■ Task statement:
Below are lines of data, and only some are wanted. Please repeat exactly those from the line that has "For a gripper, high" through the line that has "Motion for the".

------

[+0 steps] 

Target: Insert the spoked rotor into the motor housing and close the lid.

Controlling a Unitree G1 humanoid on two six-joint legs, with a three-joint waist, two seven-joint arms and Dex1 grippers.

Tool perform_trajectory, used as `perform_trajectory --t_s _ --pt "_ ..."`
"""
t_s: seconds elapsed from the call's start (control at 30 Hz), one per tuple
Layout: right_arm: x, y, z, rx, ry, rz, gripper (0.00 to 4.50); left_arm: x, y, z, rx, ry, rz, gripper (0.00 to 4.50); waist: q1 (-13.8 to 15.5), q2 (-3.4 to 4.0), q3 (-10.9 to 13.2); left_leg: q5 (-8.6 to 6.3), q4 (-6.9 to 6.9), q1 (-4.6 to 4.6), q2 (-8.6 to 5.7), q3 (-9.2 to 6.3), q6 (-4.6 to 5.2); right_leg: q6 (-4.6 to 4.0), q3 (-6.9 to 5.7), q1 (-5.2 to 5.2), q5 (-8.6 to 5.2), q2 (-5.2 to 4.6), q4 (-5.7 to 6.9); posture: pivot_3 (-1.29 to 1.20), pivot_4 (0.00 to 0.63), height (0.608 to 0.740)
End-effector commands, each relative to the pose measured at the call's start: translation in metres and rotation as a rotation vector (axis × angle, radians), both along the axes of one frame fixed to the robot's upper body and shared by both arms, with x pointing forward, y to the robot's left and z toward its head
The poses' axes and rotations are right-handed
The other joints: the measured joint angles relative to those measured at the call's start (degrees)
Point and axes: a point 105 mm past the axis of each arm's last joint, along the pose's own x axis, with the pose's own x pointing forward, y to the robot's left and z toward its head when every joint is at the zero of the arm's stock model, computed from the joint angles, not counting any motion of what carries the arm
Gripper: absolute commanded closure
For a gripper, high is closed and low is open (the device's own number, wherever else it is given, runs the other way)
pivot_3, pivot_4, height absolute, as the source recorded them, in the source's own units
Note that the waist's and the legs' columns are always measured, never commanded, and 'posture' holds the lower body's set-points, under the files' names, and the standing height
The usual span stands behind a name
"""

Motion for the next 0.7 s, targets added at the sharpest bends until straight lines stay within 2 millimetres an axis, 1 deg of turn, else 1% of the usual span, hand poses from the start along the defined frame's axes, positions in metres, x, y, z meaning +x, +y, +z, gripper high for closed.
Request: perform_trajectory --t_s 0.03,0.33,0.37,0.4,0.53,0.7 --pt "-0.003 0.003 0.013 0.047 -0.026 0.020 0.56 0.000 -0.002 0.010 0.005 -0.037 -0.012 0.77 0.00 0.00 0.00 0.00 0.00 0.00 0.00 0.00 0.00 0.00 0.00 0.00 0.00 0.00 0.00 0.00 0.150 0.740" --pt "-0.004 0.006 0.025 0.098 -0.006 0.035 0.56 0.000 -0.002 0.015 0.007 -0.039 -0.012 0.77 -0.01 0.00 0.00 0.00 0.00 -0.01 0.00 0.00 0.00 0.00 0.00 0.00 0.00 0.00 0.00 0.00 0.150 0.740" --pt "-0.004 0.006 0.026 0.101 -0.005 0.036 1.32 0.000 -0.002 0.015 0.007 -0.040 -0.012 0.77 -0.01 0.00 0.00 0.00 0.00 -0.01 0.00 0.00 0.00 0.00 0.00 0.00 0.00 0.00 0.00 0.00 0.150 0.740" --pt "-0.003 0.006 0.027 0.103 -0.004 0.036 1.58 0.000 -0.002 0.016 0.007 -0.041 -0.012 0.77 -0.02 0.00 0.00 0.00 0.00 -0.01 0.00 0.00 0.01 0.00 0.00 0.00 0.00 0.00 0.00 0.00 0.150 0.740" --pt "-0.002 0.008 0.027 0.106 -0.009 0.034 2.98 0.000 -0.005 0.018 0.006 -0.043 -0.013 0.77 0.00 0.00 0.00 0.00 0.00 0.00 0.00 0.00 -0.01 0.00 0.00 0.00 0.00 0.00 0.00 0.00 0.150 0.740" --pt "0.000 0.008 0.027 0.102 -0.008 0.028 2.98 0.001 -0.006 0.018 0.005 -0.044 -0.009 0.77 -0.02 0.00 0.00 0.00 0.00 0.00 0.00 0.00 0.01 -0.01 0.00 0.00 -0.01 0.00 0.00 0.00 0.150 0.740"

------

■ Solution:
For a gripper, high is closed and low is open (the device's own number, wherever else it is given, runs the other way)
pivot_3, pivot_4, height absolute, as the source recorded them, in the source's own units
Note that the waist's and the legs' columns are always measured, never commanded, and 'posture' holds the lower body's set-points, under the files' names, and the standing height
The usual span stands behind a name
"""

Motion for the next 0.7 s, targets added at the sharpest bends until straight lines stay within 2 millimetres an axis, 1 deg of turn, else 1% of the usual span, hand poses from the start along the defined frame's axes, positions in metres, x, y, z meaning +x, +y, +z, gripper high for closed.

The output returned above is complete.